» Problem to solve: In the listing below, find the line holding "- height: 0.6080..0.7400" and the line holding "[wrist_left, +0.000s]". Write out those two lines and all lines between, exactly, and nothing more.

» Recorded data:
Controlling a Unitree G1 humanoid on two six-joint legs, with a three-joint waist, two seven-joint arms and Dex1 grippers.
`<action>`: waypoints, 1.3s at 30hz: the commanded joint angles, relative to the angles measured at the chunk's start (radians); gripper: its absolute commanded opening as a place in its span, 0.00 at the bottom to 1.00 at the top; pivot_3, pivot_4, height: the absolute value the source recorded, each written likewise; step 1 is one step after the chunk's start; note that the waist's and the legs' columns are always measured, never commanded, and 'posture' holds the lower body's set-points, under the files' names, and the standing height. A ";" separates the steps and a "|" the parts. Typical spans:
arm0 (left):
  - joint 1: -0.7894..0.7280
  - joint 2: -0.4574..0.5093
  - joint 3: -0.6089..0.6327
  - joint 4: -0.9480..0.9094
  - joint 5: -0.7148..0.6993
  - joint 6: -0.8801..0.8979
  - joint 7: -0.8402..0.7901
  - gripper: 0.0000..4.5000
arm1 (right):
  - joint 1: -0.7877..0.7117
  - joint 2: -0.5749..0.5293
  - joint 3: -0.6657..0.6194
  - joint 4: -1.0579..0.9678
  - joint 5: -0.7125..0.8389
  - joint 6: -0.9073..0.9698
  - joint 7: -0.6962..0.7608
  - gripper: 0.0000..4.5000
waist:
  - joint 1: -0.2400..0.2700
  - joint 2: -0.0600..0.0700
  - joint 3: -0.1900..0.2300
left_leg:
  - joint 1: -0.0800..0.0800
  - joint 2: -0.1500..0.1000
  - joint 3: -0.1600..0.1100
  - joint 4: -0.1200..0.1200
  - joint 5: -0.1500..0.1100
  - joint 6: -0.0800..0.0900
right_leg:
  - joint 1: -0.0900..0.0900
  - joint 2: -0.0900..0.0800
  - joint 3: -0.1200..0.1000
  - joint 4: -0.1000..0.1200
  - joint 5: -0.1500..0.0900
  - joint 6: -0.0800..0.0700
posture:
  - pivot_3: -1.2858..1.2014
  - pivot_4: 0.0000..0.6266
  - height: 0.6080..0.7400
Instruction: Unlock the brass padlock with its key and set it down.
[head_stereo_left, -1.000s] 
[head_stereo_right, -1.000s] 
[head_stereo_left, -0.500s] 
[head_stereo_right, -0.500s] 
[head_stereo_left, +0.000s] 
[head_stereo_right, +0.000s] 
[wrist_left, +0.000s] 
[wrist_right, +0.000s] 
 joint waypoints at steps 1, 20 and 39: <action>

» Solution to this task:
  - height: 0.6080..0.7400
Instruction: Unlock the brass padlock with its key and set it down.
[head_stereo_left, -1.000s] 
[head_stereo_right, -1.000s] 
[head_stereo_left, -0.500s] 
[head_stereo_right, -0.500s] 
[head_stereo_left, +0.000s] 
[head_stereo_right, +0.000s] 
[wrist_left, +0.000s] 

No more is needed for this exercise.